Carbs are the foundation of a healthy diet. The U.S. Department of Agriculture’s Dietary Guidelines recommend that carbs make up 45 percent to 65 percent of your total daily calories. But they’re even more important for athletes.

“Carbs are the most efficient and preferred energy source for exercising muscle,” Jones says. It’s important to eat them throughout the day, not just during or around workouts, because carbs get stored as glycogen to be used during exercise. When you run out of stored glycogen and there’s not enough glucose in your bloodstream, your body will start burning fat—which is OK but not optimal for high-intensity workouts—and may also start breaking down muscle for protein.

“To ensure the body isn’t tapping into muscle protein, which can impair recovery and adaptation to training sessions, eating adequate carbohydrates throughout the whole day is important,” Jones says. You should eat a pre-workout meal or snack that’s high in carbs, and if your workout is moderate or high intensity and lasts longer than an hour, eating at least 30 grams of carbs per hour (one banana, two slices of bread, or three or four energy chews) will improve performance and prevent muscle breakdown.

RELATED: How Do I Detect Nutrient Deficiencies?

Don’t Fear Processed Foods

Even if you’re not dieting or trying to lose weight, you might still try to limit your intake of processed foods. That can be a good thing, to a point, as whole foods generally contain more nutrients. But there’s no need to eliminate processed foods completely. For one thing, processed carbohydrates are easier to digest because they lack fiber, which means that they’re generally a better choice before and during a workout. The carbs from a sports gel will enter your bloodstream and give you energy quickly, whereas the carbs in an apple will take longer to absorb. The apple’s high fiber content may also upset your stomach, particularly because exercise diverts blood away from your gastrointestinal tract and slows digestion.

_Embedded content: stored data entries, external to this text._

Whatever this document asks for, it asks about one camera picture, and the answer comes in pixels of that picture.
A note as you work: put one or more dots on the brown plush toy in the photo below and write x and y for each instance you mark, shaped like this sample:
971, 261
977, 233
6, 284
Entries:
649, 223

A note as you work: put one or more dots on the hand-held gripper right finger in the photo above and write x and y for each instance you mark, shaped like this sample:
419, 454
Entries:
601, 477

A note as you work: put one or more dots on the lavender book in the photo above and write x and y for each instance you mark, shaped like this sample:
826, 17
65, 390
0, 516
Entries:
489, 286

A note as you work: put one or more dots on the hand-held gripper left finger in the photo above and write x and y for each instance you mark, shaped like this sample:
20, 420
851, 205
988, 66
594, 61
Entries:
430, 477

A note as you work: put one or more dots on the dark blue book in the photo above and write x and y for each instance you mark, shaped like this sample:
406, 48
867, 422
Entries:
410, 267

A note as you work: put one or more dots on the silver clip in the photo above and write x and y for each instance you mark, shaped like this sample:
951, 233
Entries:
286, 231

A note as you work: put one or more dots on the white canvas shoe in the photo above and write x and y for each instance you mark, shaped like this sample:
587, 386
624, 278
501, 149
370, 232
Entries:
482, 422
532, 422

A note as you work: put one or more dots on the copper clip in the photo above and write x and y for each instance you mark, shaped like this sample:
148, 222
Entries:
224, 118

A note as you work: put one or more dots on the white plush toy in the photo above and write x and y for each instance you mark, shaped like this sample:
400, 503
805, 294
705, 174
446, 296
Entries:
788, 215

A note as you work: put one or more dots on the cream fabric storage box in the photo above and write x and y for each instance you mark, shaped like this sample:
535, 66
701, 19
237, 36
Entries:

Processed protein sources, like powders and bars, can also be helpful. “​​The recommended intake of protein for both female and male strength and endurance athletes is 1.2 to two grams per kilogram of body weight per day, ideally with meals spread throughout the day,” Guzman says, citing a 2016 paper published in the Journal of the Academy of Nutrition and Dietetics. For a 150-pound woman, that’s between 82 and 136 grams of protein per day, which can be hard to get from whole foods sources like nuts, cheese, or yogurt.

“Ideally, protein will be spread into moderate doses four to five times per day, rather than just having high doses post-workout and at dinner,” Jones adds.

RELATED: There’s No Space For “Guilt” In Endurance Fueling

Bottom Line: Break the Rules

Strict food rules are rarely sustainable, and even loose food rules like cutting back on processed foods or prioritizing vegetables can have unintended consequences when you’re an active person. “Healthy eating for an athlete is so different than for a non-athlete. Many athletes are not aware of how much higher their energy needs are,” Jones says.

If you’d like more guidance, check out the Athlete’s Plate, a tool that helps people visualize how much to eat based on training intensity. Ideally, this tool will help you give your body what it actually needs to perform and recover properly, instead of living by vague healthy eating maxims and arbitrary rules.